_Task goal_
Please retype the records that appear below, exactly and in full.

[Data items]
- - - - - - -
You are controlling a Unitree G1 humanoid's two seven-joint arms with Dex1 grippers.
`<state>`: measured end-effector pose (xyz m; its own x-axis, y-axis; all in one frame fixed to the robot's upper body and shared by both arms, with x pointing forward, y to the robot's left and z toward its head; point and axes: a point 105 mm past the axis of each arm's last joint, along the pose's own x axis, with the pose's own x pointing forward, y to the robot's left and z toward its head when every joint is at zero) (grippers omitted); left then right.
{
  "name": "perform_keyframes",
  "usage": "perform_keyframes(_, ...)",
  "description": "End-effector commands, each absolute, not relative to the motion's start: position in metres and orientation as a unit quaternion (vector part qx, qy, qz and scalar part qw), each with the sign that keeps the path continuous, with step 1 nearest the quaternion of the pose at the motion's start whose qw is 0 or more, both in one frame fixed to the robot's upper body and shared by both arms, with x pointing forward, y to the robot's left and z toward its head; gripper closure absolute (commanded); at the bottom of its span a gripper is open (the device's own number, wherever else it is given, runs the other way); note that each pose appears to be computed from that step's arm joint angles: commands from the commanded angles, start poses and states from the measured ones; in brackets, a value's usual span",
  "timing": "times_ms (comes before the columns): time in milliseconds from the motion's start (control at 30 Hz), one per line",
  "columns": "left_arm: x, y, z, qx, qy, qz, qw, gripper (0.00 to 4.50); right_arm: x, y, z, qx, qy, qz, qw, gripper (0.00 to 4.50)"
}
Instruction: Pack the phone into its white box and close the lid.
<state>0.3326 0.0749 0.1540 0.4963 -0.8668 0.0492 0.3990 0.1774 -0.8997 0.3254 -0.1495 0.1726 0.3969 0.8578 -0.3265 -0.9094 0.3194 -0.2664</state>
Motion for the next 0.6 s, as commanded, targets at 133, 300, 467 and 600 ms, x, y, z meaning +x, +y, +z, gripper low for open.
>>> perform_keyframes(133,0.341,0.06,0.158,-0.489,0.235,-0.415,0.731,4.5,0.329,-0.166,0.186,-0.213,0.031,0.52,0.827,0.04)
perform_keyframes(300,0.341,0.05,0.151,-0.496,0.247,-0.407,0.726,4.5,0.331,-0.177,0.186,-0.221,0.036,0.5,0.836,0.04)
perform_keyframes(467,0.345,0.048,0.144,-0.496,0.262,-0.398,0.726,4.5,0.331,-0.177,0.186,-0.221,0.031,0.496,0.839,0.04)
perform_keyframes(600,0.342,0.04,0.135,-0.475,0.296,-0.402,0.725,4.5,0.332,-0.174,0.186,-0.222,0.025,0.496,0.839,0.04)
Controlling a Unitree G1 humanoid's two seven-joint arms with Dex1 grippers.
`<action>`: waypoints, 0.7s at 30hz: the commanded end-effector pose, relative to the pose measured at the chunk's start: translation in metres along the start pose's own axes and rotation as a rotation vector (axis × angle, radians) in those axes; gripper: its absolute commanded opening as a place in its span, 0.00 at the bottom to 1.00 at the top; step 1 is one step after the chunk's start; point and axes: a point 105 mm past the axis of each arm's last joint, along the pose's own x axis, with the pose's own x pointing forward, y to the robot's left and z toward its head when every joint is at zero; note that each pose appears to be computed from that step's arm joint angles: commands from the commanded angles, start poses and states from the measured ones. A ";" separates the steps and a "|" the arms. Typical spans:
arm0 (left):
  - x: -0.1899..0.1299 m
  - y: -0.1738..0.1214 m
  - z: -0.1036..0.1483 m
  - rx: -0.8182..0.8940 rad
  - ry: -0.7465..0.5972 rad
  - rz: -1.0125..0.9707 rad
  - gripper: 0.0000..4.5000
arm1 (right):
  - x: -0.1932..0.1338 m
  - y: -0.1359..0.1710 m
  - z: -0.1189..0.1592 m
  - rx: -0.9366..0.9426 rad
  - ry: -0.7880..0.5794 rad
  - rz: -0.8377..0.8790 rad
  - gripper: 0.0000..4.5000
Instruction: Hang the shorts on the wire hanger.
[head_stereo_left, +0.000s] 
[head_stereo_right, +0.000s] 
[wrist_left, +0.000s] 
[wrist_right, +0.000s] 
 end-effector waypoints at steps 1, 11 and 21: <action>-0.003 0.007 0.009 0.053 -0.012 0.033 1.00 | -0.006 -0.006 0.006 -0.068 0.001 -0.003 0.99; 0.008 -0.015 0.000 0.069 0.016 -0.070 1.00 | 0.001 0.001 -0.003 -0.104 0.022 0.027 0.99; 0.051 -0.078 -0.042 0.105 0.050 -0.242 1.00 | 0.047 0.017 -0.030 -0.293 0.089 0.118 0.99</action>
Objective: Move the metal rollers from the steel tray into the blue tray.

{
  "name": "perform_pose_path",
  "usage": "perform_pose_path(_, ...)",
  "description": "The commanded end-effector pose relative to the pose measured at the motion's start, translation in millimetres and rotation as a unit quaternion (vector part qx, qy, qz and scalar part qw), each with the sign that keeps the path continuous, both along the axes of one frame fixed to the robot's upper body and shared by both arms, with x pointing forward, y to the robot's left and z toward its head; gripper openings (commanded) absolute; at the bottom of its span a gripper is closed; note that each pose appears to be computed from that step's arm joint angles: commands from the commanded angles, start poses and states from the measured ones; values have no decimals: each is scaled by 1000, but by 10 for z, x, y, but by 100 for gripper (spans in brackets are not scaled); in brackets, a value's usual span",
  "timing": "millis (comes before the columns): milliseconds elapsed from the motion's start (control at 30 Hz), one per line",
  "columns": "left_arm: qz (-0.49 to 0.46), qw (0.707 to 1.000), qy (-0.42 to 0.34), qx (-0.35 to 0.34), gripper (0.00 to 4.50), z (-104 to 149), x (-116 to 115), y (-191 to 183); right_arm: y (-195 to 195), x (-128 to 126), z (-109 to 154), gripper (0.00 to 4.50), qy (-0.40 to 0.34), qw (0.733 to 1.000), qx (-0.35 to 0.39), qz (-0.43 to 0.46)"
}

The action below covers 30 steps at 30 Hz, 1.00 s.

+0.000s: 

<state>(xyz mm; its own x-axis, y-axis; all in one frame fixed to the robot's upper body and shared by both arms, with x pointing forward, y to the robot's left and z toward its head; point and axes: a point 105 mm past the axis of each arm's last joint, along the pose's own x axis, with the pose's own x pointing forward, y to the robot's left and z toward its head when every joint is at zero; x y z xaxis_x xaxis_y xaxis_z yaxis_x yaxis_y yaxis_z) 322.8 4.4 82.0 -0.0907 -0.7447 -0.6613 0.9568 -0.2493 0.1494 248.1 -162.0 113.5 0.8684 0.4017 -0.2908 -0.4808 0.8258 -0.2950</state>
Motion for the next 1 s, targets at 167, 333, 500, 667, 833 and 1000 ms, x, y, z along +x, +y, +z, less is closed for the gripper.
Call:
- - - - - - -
_Output for this exercise_
You are controlling a Unitree G1 humanoid's two seven-joint arms with Dex1 grippers.
`<state>`: measured end-effector pose (xyz m; its own x-axis, y-axis; all in one frame fixed to the robot's upper body and shared by both arms, with x pointing forward, y to the robot's left and z toward its head; point and axes: a point 105 mm past the axis of each arm's last joint, along the pose's own x axis, with the pose's own x pointing forward, y to the robot's left and z toward its head when every joint is at zero) (grippers omitted); left then right.
{
  "name": "perform_keyframes",
  "usage": "perform_keyframes(_, ...)",
  "description": "End-effector commands, each absolute, not relative to the motion's start: position in metres and orientation as a unit quaternion (vector part qx, qy, qz and scalar part qw), each with the sign that keeps the path continuous, with step 1 nearest the quaternion of the pose at the motion's start whose qw is 0 or more, both in one frame fixed to the robot's upper body and shared by both arms, with x pointing forward, y to the robot's left and z toward its head; gripper closure absolute (commanded); at the bottom of its span a gripper is open (the device's own number, wherever else it is given, runs the other way); note that each pose appears to be computed from that step's arm joint angles: commands from the commanded angles, start poses and states from the measured ones; in brackets, a value's usual span",
  "timing": "times_ms (comes before the columns): time in milliseconds from the motion's start (control at 30 Hz), one per line",
  "columns": "left_arm: x, y, z, qx, qy, qz, qw, gripper (0.00 to 4.50); right_arm: x, y, z, qx, qy, qz, qw, gripper (0.00 to 4.50)"
}
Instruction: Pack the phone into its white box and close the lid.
<state>0.3326 0.0749 0.1540 0.4963 -0.8668 0.0492 0.3990 0.1774 -0.8997 0.3254 -0.1495 0.1726 0.3969 0.8578 -0.3265 -0.9094 0.3194 -0.2664</state>
Motion for the next 0.6 s, as commanded, targets at 133, 300, 467 and 600 ms, x, y, z meaning +x, +y, +z, gripper low for open.
>>> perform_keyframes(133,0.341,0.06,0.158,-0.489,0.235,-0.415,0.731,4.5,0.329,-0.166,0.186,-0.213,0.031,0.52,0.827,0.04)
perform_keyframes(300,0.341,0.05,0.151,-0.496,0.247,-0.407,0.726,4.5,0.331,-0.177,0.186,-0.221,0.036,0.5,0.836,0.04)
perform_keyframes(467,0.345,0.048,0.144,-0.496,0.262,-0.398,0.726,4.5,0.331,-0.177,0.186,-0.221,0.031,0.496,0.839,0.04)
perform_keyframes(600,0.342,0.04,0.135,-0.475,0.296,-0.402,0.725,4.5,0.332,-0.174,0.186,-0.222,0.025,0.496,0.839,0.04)
Controlling a Unitree G1 humanoid's two seven-joint arms with Dex1 grippers.
`<action>`: waypoints, 0.7s at 30hz: the commanded end-effector pose, relative to the pose measured at the chunk's start: translation in metres along the start pose's own axes and rotation as a rotation vector (axis × angle, radians) in those axes; gripper: its absolute commanded opening as a place in its span, 0.00 at the bottom to 1.00 at the top; step 1 is one step after the chunk's start; point and axes: a point 105 mm past the axis of each arm's last joint, along the pose's own x axis, with the pose's own x pointing forward, y to the robot's left and z toward its head when every joint is at zero; note that each pose appears to be computed from that step's arm joint angles: commands from the commanded angles, start poses and states from the measured ones. A ";" separates the steps and a "|" the arms. Typical spans:
arm0 (left):
  - x: -0.1899..0.1299 m
  - y: -0.1738..0.1214 m
  - z: -0.1036..0.1483 m
  - rx: -0.8182..0.8940 rad
  - ry: -0.7465..0.5972 rad
  - rz: -1.0125..0.9707 rad
  - gripper: 0.0000..4.5000
arm1 (right):
  - x: -0.1932..0.1338 m
  - y: -0.1359..0.1710 m
  - z: -0.1189..0.1592 m
  - rx: -0.9366..0.9426 rad
  - ry: -0.7880..0.5794 rad
  - rz: -0.8377..0.8790 rad
  - gripper: 0.0000..4.5000
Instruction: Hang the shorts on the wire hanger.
[head_stereo_left, +0.000s] 
[head_stereo_right, +0.000s] 
[wrist_left, +0.000s] 
[wrist_right, +0.000s] 
 end-effector waypoints at steps 1, 11 and 21: <action>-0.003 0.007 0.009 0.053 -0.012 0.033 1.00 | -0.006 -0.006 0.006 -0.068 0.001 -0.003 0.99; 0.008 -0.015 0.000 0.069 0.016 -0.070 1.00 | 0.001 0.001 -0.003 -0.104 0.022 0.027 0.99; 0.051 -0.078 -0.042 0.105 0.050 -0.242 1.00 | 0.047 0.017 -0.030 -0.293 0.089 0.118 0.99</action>
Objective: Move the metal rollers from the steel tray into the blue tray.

{
  "name": "perform_pose_path",
  "usage": "perform_pose_path(_, ...)",
  "description": "The commanded end-effector pose relative to the pose measured at the motion's start, translation in millimetres and rotation as a unit quaternion (vector part qx, qy, qz and scalar part qw), each with the sign that keeps the path continuous, both along the axes of one frame fixed to the robot's upper body and shared by both arms, with x pointing forward, y to the robot's left and z toward its head; gripper openings (commanded) absolute; at the bottom of its span a gripper is closed; note that each pose appears to be computed from that step's arm joint angles: commands from the commanded angles, start poses and states from the measured ones; values have no decimals: each is scaled by 1000, but by 10 for z, x, y, but by 100 for gripper (spans in brackets are not scaled); in brackets, a value's usual span",
  "timing": "millis (comes before the columns): milliseconds elapsed from the motion's start (control at 30 Hz), one per line",
  "columns": "left_arm: qz (-0.49 to 0.46), qw (0.707 to 1.000), qy (-0.42 to 0.34), qx (-0.35 to 0.34), gripper (0.00 to 4.50), z (-104 to 149), x (-116 to 115), y (-191 to 183); right_arm: y (-195 to 195), x (-128 to 126), z (-109 to 154), gripper (0.00 to 4.50), qy (-0.40 to 0.34), qw (0.733 to 1.000), qx (-0.35 to 0.39), qz (-0.43 to 0.46)"
}

The action below covers 30 steps at 30 Hz, 1.00 s.

+0.000s: 

<state>(xyz mm; its own x-axis, y-axis; all in one frame fixed to the robot's upper body and shared by both arms, with x pointing forward, y to the robot's left and z toward its head; point and axes: a point 105 mm past the axis of each arm's last joint, along the pose's own x axis, with the pose's own x pointing forward, y to the robot's left and z toward its head when every joint is at zero; x y z xaxis_x xaxis_y xaxis_z yaxis_x yaxis_y yaxis_z) 322.8 4.4 82.0 -0.0907 -0.7447 -0.6613 0.9568 -0.2493 0.1494 248.1 -162.0 113.5 0.8684 0.4017 -0.2908 -0.4808 0.8258 -0.2950</state>
Motion for the next 1 s, targets at 167, 333, 500, 667, 833 and 1000 ms, x, y, z along +x, +y, +z, less is closed for the gripper.
Call:

Nothing else goes in the answer.